El Centro de Convenciones fue escenario este viernes de un evento de profundo simbolismo institucional: 1.479 estudiantes de las diversas fuerzas de seguridad de la provincia prestaron juramento de fidelidad a la Bandera Nacional. La ceremonia, presidida por el gobernador Martín Llaryora, reunió a cadetes y aspirantes de segundo año de la Escuela de Oficiales y Suboficiales de Policía, del Servicio Penitenciario y la primera promoción de la Fuerza Policial Antinarcotráfico (FPA), quienes sellaron así su vocación de servicio.
El gobernador Llaryora fue el encargado de tomar el juramento a los alumnos, entre los que se destacaron 1.167 estudiantes de la Policía de Córdoba, 232 del Servicio Penitenciario y 80 de la FPA. Tras el acto protocolar, el mandatario destacó la trascendencia del compromiso: “Hoy juran por la bandera celeste y blanca, pero este es el juramento de defender a Córdoba y a cada uno de los cordobeses”, sostuvo ante una audiencia compuesta por autoridades, familiares y los futuros agentes.

Un respaldo institucional en tiempos complejos
En su discurso, Llaryora aprovechó la ocasión para ratificar el apoyo de su gestión a las fuerzas de seguridad, enmarcándolo dentro de un presente que requiere una especial dedicación. “Yo no paro de decir una y otra vez: los buenos para este gobierno son los de azul”, enfatizó el mandatario, reconociendo el valor que requiere portar el uniforme en la actualidad.
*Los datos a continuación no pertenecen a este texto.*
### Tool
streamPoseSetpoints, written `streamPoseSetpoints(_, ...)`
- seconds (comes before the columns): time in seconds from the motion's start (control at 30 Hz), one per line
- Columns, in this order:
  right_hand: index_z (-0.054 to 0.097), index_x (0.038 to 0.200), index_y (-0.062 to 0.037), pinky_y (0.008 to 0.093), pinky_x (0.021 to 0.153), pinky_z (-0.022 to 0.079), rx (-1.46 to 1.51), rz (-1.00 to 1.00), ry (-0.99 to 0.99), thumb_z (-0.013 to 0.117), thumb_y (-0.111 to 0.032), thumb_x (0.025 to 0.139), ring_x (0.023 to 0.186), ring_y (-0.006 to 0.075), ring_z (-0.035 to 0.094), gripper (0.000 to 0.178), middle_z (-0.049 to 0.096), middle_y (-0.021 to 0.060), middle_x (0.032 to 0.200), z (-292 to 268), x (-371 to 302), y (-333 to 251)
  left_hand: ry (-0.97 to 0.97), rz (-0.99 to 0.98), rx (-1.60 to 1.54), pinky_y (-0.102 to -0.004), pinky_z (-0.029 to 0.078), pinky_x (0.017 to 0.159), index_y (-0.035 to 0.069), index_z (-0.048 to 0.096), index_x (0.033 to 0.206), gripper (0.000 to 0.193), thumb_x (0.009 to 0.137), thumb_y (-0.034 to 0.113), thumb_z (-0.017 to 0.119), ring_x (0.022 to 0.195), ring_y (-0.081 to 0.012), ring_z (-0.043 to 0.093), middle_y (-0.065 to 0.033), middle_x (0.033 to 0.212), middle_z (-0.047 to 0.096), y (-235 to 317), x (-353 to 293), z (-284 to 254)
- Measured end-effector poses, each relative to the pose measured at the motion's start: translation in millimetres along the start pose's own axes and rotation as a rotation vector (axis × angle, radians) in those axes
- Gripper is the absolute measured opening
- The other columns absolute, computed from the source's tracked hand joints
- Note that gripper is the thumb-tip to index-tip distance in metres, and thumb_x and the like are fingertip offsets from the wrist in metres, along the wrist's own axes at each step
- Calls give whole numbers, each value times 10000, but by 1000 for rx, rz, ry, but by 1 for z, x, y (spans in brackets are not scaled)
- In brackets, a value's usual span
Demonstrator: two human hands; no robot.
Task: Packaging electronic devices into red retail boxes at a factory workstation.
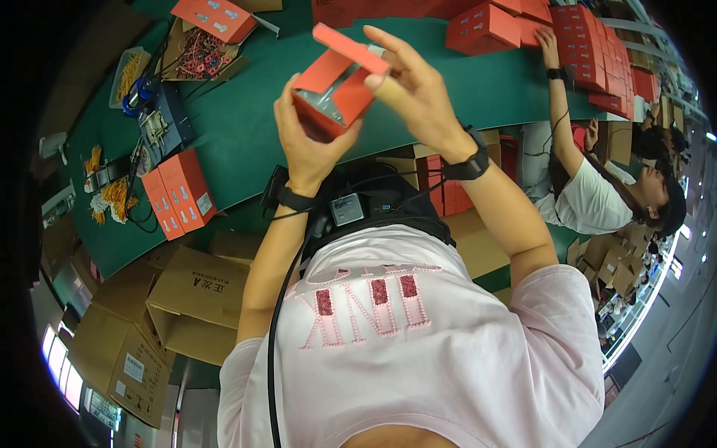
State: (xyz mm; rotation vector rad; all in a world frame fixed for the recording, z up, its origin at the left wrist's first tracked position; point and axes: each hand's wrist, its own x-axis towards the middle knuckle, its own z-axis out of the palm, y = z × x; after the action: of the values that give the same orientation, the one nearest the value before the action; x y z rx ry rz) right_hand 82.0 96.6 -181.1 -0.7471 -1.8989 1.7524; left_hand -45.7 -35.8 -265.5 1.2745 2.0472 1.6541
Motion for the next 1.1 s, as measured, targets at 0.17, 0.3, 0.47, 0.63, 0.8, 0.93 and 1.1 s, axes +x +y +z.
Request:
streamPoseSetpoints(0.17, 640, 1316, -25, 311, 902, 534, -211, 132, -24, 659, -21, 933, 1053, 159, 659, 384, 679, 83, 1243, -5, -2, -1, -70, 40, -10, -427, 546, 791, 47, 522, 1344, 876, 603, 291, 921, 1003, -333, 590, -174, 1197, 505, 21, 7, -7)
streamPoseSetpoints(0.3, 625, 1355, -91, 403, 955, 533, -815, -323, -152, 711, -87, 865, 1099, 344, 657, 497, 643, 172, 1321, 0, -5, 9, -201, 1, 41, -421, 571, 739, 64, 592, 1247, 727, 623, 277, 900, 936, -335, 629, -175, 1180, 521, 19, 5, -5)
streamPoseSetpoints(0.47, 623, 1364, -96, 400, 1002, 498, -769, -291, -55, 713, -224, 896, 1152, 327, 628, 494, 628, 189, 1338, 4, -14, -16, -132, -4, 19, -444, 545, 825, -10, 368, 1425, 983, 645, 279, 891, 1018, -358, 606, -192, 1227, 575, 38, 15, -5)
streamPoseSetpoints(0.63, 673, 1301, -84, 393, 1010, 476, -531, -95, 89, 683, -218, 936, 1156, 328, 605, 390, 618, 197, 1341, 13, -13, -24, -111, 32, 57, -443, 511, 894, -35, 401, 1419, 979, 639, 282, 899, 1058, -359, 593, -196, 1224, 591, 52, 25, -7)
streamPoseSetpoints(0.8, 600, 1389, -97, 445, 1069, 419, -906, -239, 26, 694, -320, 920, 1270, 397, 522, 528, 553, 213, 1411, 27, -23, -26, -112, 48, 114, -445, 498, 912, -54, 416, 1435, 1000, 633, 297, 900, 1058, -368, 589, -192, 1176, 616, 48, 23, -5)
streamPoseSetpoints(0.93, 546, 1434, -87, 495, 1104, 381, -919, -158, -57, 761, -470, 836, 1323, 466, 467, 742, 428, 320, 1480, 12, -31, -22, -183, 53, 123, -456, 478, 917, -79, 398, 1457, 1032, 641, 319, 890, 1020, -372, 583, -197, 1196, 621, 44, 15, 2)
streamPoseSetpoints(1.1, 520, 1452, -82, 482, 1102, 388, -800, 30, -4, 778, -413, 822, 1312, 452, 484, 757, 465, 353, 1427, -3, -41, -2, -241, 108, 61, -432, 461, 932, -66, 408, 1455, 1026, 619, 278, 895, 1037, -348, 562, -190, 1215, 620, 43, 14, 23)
El gobernador hizo hincapié en que la seguridad es el pilar fundamental para el desarrollo de la sociedad. “No hay libertad ni progreso sin seguridad”, afirmó, dirigiéndose directamente a los uniformados. Además, reconoció el rol indispensable de las familias en el sostén de quienes han decidido dedicar su vida a la carrera policial y penitenciaria, subrayando que hoy, ante los desafíos sociales, el uniforme “pesa el doble”.

Vocación y futuro
El acto contó con la presencia de una nutrida delegación de autoridades provinciales, entre ellos el ministro de Seguridad, Juan Pablo Quinteros, y el ministro de Justicia y Trabajo, Julián López, junto a las jefaturas de las distintas fuerzas. Para los cadetes, la jornada representó mucho más que una formalidad; fue la consolidación de una etapa de formación que los prepara para los retos operativos venideros.
La ceremonia culminó con un llamado a la responsabilidad suprema de los nuevos integrantes de las fuerzas. Al cerrar su mensaje, Llaryora instó a los estudiantes a que, al jurar a la enseña patria, mantengan como horizonte innegociable la protección de la ciudadanía: “Cuando juren a esta bandera, juren defender la vida de cada uno de nuestros queridos cordobeses”. Con este compromiso, la provincia fortalece sus filas operativas, proyectando una labor enfocada en la preservación del orden público y la seguridad integral de la región.